A classic strategy of many organizing circles is to identify the power structures and institutions that allow these atrocities to happen. Whether it be gathering a group of friends to find out what officials in the United Nations or their local governments aided in political decisions that helped make the Libyan slave auctions possible or organizing a demonstration outside of Libyan embassies, like those that did so in Paris and Abuja.
When we map out the many ways that our institutions and figures are connected to events that degrade and destroy the lives of marginalized bodies, we begin to see the interconnectedness of our struggles with the struggles of others as well. This is a core element of effective, meaningful solidarity.
3. Raise funds and donate them to causes or institutions that provide material needs to migrants.
Although to many, greed and imperialism is the root cause of why many migrants are facing such atrocities, it is undeniable that raising money and putting it in the right place can help to some degree.
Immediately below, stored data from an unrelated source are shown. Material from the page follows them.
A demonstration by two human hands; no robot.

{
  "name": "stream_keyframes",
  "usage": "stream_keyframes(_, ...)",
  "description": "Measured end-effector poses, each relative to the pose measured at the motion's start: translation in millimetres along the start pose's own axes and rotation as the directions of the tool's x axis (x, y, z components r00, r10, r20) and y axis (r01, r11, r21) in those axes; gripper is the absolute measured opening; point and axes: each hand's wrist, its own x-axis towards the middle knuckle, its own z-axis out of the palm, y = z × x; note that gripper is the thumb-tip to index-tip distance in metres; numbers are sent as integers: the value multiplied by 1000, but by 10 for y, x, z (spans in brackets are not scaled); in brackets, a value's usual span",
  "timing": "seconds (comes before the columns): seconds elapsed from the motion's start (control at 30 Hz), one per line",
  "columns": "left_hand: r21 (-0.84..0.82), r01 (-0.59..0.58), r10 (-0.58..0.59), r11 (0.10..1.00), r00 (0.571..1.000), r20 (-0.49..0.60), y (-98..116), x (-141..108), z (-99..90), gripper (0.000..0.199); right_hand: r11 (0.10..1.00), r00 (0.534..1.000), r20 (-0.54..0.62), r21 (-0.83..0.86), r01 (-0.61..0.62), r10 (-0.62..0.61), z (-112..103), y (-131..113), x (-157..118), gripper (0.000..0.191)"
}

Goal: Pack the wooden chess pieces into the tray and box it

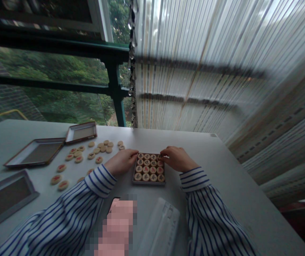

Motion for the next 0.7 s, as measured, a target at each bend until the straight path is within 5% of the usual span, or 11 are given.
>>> stream_keyframes(0.7, 20, -1, 1, 1000, 1000, 13, 19, -9, -35, 26, 1000, 1000, -8, 7, -8, 8, 17, 20, 4, 26)
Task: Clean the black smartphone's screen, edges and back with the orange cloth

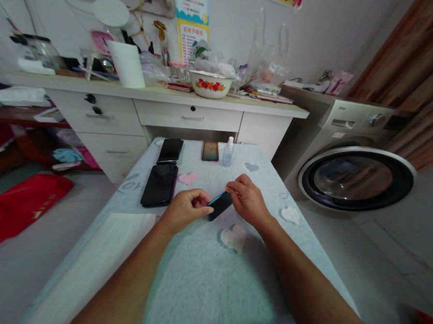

A few months ago, I was shaken like so many others by the news of what happened in Charlottesville.
The shock of such events often paralyze us, force us into a corner and we only end up reading, watching. My friends and I quickly came up with the idea to host a fundraiser. We received donations from community members and hosted a dance. We raised over $700 and donated most of it to a man from Ohio that was struck by the car in Charlottesville.
This didn’t fix the overall root problem of systemic racism and the political divide eating away at so many people in the United States, but it was a material way to use communal emotion to work towards something better. When we take the opportunity to build and act with the people around us, we see who our friends are in the struggle towards a better world. We start to carve out a reality where a tragedy abroad means a tragedy at home as well, so we have no choice, but to act.
One organization that has done amazing work on the lives and crises of migrants is the International Organization for Migration and they have been around since 1951. You can donate to them here.
Though these three ways of enacting change to do not eradicate the slave auction, they are stepping stones to starting discourses in your community about the Libyan slave trade, extending the issue beyond your immediate circle and ideally, encouraging others to act as well. In the words of James Baldwin, “Not everything that is faced can be changed, but nothing can be changed until it is faced.”
It is time to face the issues around us and abroad together.